→ **Task to carry out**: Could you retype, exactly and with no pictures, only the lines from the first line of the records below through the line that contains "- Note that"?

▼▼▼

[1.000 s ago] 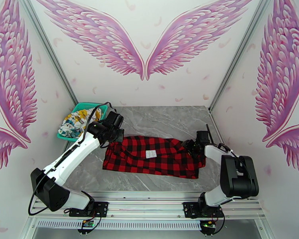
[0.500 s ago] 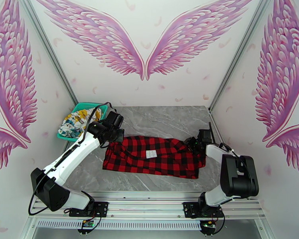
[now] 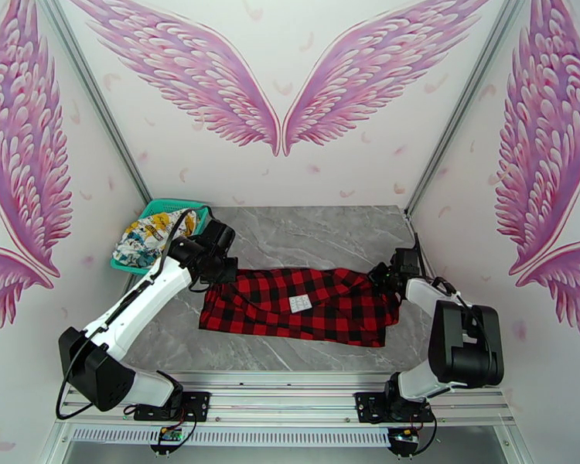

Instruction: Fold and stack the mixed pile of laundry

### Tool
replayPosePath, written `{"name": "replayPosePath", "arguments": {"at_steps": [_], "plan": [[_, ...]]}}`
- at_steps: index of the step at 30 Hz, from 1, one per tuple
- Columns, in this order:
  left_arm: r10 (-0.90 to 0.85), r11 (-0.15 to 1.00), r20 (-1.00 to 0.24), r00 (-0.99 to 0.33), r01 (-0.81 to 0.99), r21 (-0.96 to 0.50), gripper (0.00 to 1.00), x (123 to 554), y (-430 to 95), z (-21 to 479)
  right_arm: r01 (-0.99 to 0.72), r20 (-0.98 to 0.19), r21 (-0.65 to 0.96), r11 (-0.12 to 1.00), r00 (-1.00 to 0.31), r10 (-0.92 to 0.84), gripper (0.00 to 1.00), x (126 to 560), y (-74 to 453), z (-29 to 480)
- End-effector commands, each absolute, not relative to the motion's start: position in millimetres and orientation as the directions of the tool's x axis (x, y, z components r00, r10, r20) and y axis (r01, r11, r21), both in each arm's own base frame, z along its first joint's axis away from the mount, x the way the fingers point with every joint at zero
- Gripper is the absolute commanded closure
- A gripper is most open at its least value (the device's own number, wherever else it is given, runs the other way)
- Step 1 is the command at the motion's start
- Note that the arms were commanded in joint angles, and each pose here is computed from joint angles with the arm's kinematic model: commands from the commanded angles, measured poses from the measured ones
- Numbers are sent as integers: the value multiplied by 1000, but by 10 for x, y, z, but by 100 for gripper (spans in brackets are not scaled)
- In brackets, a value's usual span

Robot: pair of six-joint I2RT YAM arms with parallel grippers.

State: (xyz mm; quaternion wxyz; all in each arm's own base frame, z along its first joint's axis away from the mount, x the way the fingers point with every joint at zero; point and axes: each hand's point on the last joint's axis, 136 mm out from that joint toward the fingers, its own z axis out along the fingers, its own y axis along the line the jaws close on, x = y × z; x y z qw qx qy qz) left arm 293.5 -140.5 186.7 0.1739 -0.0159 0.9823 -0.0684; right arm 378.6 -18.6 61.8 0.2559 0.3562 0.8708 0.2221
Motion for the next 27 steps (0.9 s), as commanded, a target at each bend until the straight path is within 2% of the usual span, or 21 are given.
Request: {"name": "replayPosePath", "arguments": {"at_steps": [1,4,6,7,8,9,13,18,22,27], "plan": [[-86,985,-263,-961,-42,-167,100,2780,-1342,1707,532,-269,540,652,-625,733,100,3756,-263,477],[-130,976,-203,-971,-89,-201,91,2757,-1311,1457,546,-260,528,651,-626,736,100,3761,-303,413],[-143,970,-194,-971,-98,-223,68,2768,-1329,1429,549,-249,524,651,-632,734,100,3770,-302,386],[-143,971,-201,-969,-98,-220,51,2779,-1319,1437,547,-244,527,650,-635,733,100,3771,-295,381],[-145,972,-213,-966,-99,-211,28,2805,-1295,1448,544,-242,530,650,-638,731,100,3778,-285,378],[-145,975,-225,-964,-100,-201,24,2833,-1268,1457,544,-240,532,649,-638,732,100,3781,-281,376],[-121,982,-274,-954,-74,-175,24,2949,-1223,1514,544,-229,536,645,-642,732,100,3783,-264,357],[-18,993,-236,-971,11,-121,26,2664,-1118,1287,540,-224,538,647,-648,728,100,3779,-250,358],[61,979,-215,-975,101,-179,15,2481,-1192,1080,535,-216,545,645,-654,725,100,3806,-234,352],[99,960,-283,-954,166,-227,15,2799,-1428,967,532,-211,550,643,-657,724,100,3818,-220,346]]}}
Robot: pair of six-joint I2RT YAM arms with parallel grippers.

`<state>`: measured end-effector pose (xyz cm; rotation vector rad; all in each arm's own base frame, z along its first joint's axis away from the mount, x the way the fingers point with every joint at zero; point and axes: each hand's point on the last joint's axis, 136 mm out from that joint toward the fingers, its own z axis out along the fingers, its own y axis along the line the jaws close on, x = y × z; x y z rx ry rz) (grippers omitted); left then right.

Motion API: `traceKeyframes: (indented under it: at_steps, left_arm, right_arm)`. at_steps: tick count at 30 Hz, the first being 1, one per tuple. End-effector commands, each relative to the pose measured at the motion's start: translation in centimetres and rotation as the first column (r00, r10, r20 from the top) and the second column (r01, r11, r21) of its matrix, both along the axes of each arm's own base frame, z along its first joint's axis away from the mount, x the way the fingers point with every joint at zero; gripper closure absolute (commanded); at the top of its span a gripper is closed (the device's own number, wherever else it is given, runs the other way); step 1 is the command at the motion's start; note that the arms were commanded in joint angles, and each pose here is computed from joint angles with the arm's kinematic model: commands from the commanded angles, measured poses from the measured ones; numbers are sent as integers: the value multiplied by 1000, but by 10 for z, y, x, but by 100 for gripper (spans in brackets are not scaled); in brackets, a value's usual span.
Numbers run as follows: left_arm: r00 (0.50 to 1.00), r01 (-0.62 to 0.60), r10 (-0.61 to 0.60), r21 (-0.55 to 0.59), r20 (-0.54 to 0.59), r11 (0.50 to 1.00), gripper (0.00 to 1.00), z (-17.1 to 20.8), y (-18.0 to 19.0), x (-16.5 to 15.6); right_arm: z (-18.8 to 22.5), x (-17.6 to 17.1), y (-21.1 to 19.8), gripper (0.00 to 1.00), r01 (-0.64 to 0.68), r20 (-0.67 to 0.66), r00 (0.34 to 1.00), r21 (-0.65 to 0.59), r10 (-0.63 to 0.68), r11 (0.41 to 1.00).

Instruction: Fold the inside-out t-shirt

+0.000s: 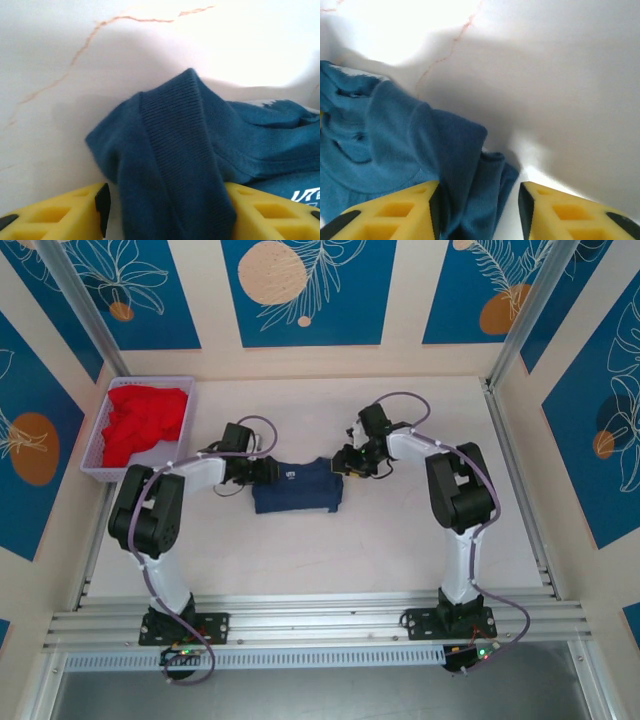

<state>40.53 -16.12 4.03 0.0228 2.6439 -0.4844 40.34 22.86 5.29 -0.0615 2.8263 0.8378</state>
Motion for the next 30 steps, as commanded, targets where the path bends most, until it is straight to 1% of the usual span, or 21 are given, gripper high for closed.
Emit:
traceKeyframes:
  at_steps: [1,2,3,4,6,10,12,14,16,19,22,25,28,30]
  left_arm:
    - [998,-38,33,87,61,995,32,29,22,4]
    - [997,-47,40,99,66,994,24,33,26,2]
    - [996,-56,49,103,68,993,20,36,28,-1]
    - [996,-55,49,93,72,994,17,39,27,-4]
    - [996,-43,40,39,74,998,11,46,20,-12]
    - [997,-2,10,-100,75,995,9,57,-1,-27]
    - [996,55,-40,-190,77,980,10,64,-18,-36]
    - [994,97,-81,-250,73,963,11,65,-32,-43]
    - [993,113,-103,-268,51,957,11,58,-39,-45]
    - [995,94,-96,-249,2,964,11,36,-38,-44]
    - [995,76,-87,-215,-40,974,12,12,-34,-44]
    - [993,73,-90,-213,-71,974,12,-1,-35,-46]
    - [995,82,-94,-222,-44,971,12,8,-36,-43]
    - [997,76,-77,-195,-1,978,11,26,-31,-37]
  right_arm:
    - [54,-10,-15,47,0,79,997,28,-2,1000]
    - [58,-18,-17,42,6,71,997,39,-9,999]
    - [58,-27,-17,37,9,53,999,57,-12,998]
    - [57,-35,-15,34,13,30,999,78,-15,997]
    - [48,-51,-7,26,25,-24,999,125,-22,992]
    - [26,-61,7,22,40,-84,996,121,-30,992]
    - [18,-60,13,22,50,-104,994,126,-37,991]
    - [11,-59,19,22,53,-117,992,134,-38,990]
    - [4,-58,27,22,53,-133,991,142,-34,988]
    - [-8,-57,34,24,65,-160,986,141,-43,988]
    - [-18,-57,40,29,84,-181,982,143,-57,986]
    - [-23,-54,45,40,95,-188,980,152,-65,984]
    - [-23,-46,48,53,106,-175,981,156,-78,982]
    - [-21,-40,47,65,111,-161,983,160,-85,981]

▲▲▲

→ **Result below**:
[1.000 s ago] 
[0.500 s ago] 
[now] 

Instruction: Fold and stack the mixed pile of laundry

### Tool
replayPosePath, written `{"name": "replayPosePath", "arguments": {"at_steps": [_], "plan": [[_, ...]]}}`
- at_steps: index of the step at 30 Hz, from 1, one per tuple
- Columns, in this order:
  left_arm: r10 (-0.90 to 0.85), r11 (-0.15 to 1.00), r20 (-1.00 to 0.24), r00 (-0.99 to 0.33), r01 (-0.81 to 0.99), r21 (-0.96 to 0.50), gripper (0.00 to 1.00), x (123 to 554), y (-430 to 95), z (-21 to 479)
  right_arm: r01 (-0.99 to 0.72), r20 (-0.98 to 0.19), r21 (-0.65 to 0.96), r11 (-0.12 to 1.00), r00 (-1.00 to 0.31), r10 (-0.92 to 0.84), gripper (0.00 to 1.00), x (126 to 560), y (-74 to 453), z (-29 to 480)
- End-effector commands, each absolute, not relative to the motion's start: position in millimetres and orientation as the directions of the tool's x axis (x, y, z components r00, r10, r20) and y axis (r01, r11, r21), both in each arm's own base frame, z along its first joint's axis away from the mount, x the way the fingers point with every joint at zero
- Gripper is the absolute commanded closure
- A gripper is most open at its least value (the device's own number, wherever else it is given, runs the other way)
- Step 1 is the command at the motion's start
- Note that the arms were commanded in joint angles, and each pose here is computed from joint angles with the arm's kinematic model: commands from the commanded angles, measured poses from the measured ones

No more output is required for the exercise.